Focus I: Contact Zones
This research group investigates cultural encounters and focuses on processes of exchange, interaction, translation, and interweaving of cultural rules and practices. It cannot be denied that the meeting of different cultures gives rise to boundaries, and that historically the nature of cultural encounters has created the dichotomy between self and other. Yet, we assume that these boundaries never were and still are not clear, given, or fixed. Instead of referring to it as a boundary, we can speak of a dynamic interaction and reciprocal relation to describe the relationship between self and other. With reference to texts, images, films, museums, and rituals we are currently examining how meaning is created along historically specific actualizations of the relationship between self and other. The following questions seem particularly relevant in terms of the performativity of cultural encounters: What forms of representation of self and other are generated?
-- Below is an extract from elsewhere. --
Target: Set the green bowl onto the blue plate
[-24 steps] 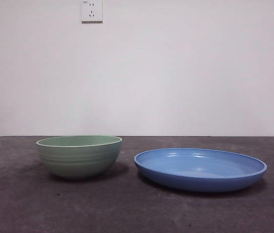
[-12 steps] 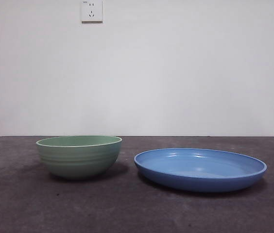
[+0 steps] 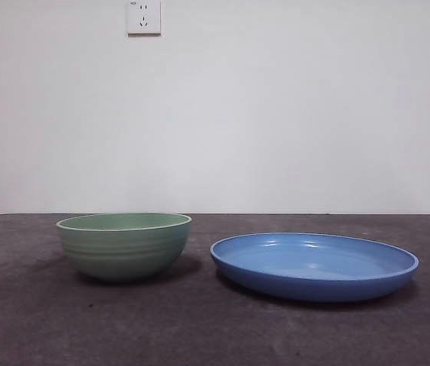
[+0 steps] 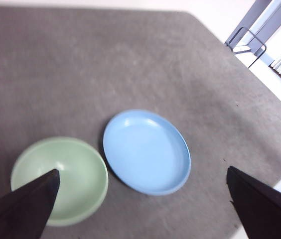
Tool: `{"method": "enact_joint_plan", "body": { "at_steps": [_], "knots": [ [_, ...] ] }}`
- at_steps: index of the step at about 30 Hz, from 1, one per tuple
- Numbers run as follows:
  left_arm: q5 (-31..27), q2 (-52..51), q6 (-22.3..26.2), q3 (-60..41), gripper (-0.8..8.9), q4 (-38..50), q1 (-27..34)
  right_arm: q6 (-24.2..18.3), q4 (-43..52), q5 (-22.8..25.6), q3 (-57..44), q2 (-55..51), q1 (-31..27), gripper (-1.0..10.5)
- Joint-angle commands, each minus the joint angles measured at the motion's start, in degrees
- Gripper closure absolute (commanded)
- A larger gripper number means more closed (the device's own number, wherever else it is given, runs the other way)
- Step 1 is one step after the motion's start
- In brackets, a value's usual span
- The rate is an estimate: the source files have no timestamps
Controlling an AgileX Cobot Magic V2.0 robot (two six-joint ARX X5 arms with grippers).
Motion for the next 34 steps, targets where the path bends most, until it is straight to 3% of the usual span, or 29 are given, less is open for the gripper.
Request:
{"method": "enact_joint_plan", "body": {
  "at_steps": [1,8,16,22,27,34],
  "knots": [
    [0.3,1.9,-6.0,1.4,1.92,-2.0,0.5,0.7,0.3,-0.8,0.9,0.3,0.2,3.2],
    [-0.2,10.3,-2.0,3.3,2.02,-7.8,4.5,2.4,-0.3,-0.8,0.9,0.3,0.2,3.2],
    [-0.2,25.7,1.7,5.0,2.04,-7.5,8.6,2.7,-2.7,-0.7,0.9,0.3,0.2,3.2],
    [-0.2,38.0,3.3,5.0,2.6,-5.3,8.5,3.5,-2.7,-0.5,0.9,0.3,0.2,3.2],
    [-0.3,44.9,3.1,5.1,2.64,-0.8,8.5,3.7,-2.8,-0.5,0.9,0.2,0.2,3.2],
    [-0.7,49.5,1.1,5.1,3.76,3.7,8.1,3.7,-2.8,-0.5,0.9,0.2,0.2,3.2]
  ]
}}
What are their functions and what techniques of truth generation are linked to them? What modes of interpretation determine cultural encounters and how are they construed? How does this creation of meaning circulate via different media? What modes of reception of cultural contact emerge and to what extent do they refer to regulative and standardizing parameters? The following aspects are of particular interest to us in terms of representations of concrete, individual moments of cultural encounter: evidence of their authenticity, questions of testimony and recognition, the frequently genderized mediation of culture, the problem of asymmetry, and questions of regulating and differentiating zones of cultural contact. What moments intervene in the process of determination, fragment scripts and regulating systems, and destabilize and disturb the dichotomy between self and other? To approach these questions, we will study concrete examples to review the term contact zones as it was coined by Marie Louise Pratt, and the "moment of wonder" concept in Stephen Greenblatt's sense. It is our goal to also release those terms from their purely postcolonial discursive contexts and expand them, as well as to pinpoint and apply them to material analyses.
At our 2008 annual conference of the SfB we will present a paper on the meaning of gestures in cultural encounters and are planning the publication of a joint volume in 2010.